“Señor, con sencillez de corazón me ofrezco hoy a Vos por sierva perpetua, en obsequio y sacrificio de eterna alabanza” |
A la separación total corresponde el ofrecimiento y la
consagración total. María se entrega toda a su Dios, se entrega sin reserva, se
entrega a Él para siempre. “Señor, con sencillez de corazón me ofrezco hoy a
Vos por sierva perpetua, en obsequio y sacrificio de eterna alabanza” (Imit.
IV, 9, 1). Tales debieron de ser las disposiciones con que la Santa Niña se
ofreció al Altísimo, disposiciones que fueron vividas con plenitud y una
coherencia que desconcierta nuestra miseria. Ni siquiera por un instante
desmintió María su consagración total; Dios pudo hacer de Ella todo lo que
quiso sin encontrar nunca la menor resistencia. Circunstancias penosas y difíciles
sobremanera llenaron la vida de la Virgen: la duda de San José sobre el origen
de su maternidad, el viaje a Belén en circunstancias tan delicadas e incómodas,
la mísera pobreza en que vio nacer a su Hijo, la huida a Egipto, la vida de
estrecheces en Nazaret, la hostilidad y la malignidad de los fariseos contra
Jesús, la traición de Judas, la ingratitud de un pueblo tan favorecido y amado,
la condena a muerte del Hijo, el camino del Calvario, la Crucifixión en medio
de los insultos del populacho. En vano escrutaremos el Corazón de María para
descubrir en él un solo movimiento de resentimiento o de protesta, en vano
estaremos al acecho de una sola palabra de querella en sus labios; María se ha
entregado totalmente a Dios y deja que Dios ejerza sobre Ella todos sus derechos
de Soberano, de Señor, de Dueño; nada tiene que objetar, ni se asombra de que
si inmolación deba llegar a tanto. ¿No se ha ofrecido por ventura sin reserva?
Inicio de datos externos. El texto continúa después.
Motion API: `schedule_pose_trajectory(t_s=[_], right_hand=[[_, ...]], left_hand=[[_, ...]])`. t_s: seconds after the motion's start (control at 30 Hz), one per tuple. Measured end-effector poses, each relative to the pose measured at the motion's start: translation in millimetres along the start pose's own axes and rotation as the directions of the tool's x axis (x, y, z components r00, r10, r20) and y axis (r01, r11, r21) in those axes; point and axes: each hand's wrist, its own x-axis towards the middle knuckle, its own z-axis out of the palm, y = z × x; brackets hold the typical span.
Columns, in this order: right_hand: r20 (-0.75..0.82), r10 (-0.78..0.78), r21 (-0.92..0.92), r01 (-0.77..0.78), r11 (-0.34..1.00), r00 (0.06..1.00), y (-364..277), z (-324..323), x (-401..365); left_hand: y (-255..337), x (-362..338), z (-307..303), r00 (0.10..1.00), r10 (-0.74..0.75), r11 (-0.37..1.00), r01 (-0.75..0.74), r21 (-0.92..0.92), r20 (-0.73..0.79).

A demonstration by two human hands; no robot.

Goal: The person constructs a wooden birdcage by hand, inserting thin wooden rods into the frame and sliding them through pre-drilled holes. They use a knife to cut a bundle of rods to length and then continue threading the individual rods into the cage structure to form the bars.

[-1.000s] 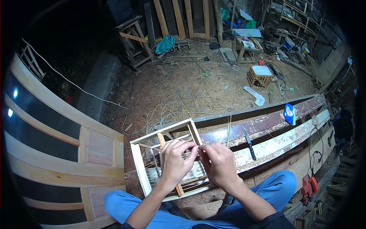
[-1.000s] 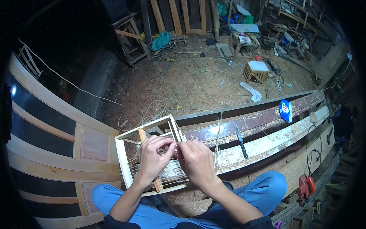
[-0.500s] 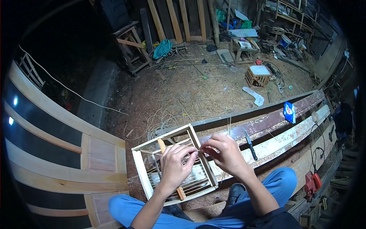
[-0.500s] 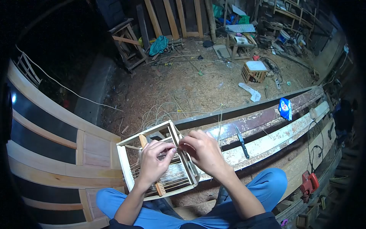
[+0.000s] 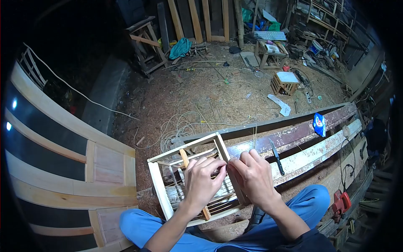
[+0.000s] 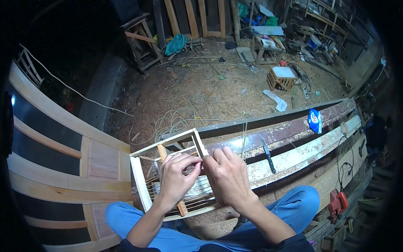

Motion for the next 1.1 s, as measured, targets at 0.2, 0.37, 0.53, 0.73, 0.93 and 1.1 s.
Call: schedule_pose_trajectory(t_s=[0.2,0.37,0.53,0.73,0.93,1.1], right_hand=[[-0.079,-0.011,-0.051,0.007,0.999,0.997,-8.9,5.7,-1.0],[-0.255,0.122,0.061,-0.110,0.992,0.959,-18.7,22.2,-9.9],[-0.279,0.219,0.248,-0.150,0.957,0.935,-20.2,32.8,-13.1],[-0.232,0.274,0.392,-0.168,0.905,0.933,-18.3,34.7,-16.3],[-0.190,0.326,0.463,-0.208,0.862,0.926,-19.9,36.2,-19.4],[-0.170,0.267,0.468,-0.160,0.869,0.949,-19.0,35.4,-18.8]], left_hand=[[3.3,-0.2,-1.8,1.000,0.009,1.000,-0.008,0.003,-0.017],[2.7,-0.3,-0.3,0.999,0.007,1.000,-0.007,-0.004,-0.051],[0.8,-1.3,1.9,0.997,0.001,1.000,-0.003,-0.029,-0.075],[0.8,-1.3,2.7,0.998,-0.004,1.000,0.003,-0.018,-0.066],[1.6,-0.7,1.0,0.997,0.015,1.000,-0.017,-0.018,-0.073],[0.0,-0.4,-1.8,0.999,0.004,1.000,-0.005,-0.014,-0.044]])
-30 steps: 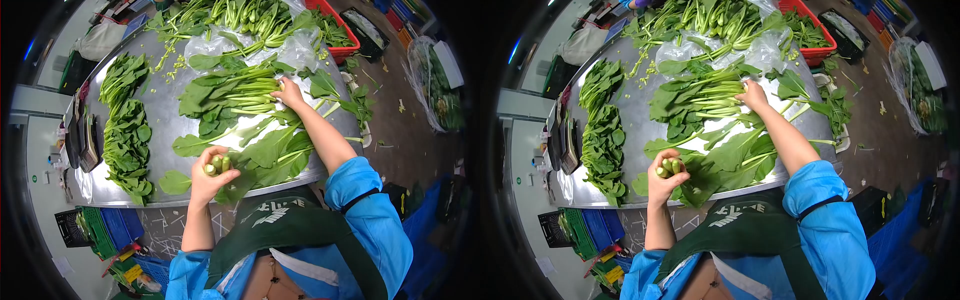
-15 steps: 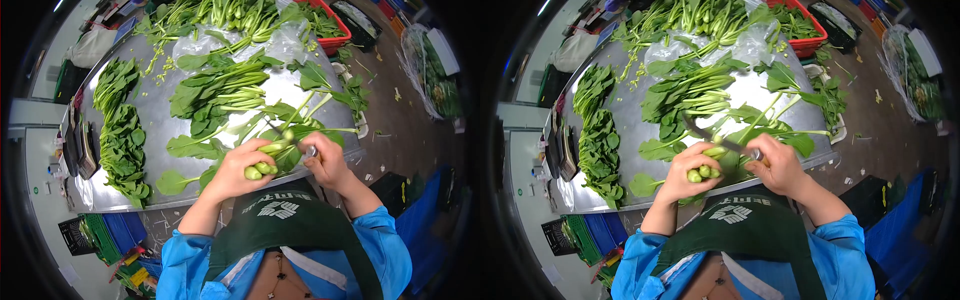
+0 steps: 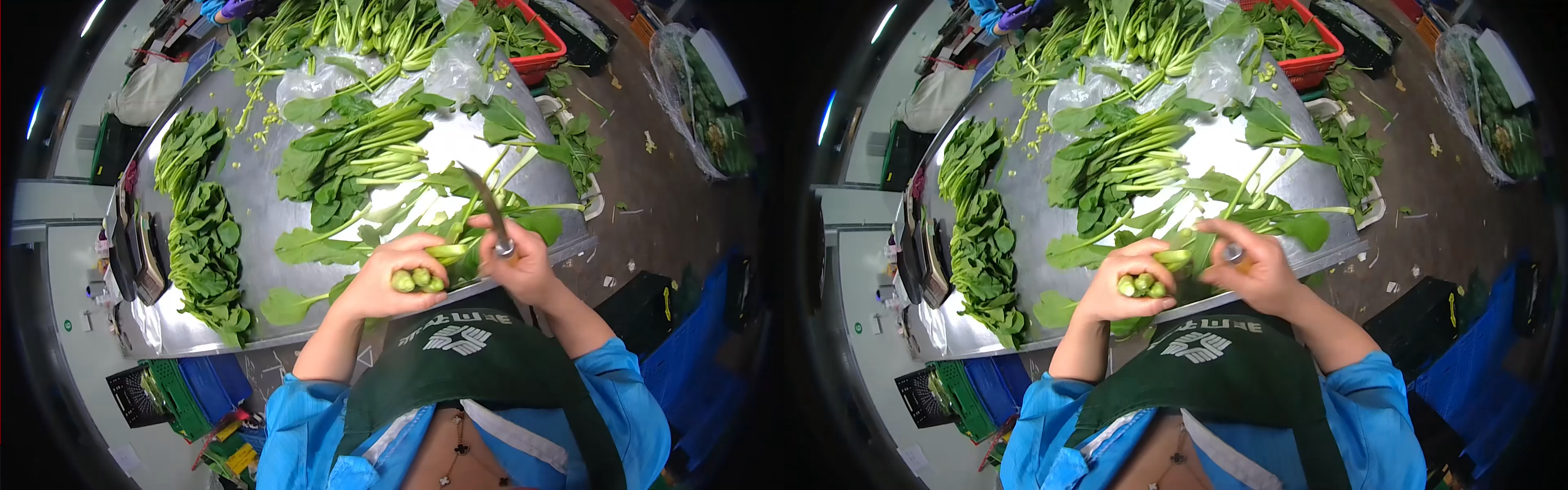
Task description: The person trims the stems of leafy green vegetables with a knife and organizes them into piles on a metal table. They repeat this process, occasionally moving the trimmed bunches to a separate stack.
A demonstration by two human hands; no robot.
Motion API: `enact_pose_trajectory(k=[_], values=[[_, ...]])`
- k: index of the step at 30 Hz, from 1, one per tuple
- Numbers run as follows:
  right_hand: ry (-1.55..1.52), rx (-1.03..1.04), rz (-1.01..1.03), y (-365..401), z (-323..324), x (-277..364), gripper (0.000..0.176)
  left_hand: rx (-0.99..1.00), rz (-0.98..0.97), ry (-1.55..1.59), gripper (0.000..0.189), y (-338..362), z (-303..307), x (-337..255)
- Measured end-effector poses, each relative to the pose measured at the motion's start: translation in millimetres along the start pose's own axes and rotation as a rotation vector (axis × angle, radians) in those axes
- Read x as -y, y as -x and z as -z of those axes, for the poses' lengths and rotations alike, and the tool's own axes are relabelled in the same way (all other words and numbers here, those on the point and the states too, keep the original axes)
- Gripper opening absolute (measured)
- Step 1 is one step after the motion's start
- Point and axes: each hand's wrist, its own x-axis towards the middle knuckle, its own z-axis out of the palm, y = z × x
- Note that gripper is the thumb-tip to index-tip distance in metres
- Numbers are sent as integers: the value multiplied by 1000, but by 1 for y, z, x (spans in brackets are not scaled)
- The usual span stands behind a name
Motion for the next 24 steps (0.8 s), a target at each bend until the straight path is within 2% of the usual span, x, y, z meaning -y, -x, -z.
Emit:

Ahora, pues, que su ofrenda es consumada no hace más que repetir: “Fiat! Ecce
ancilla Dómini!”
¡Qué distinta es nuestra vida de almas consagradas! ¡Con
qué facilidad volvemos a apoderarnos del don hecho a Dios! Tomamos de nuevo el
corazón, cuando dejamos que le vuelvan a ocupar los afectos humanos; tomamos la
voluntad, cuando no sabemos someternos a ciertas obediencias que nos mortifican
o contrarían, cuando no sabemos aceptar cosas que nos cuestan, cuando nos
lamentamos, protestamos o defendemos nuestros derechos. Y sin embrago, el único
derecho real del alma consagrada a Dios es el de dejarse por entero emplear y
consumir por su vida.
Pidamos a María, presentada en el Templo, que tome en sus
manos maternales nuestra pobre ofrenda, que la remoce y complete con la suya,
tan pura y perfecta, que la incluya y esconda en la suya, tan grande y
generosa, a fin de que así purificada y renovada pueda ser agradable a Dios.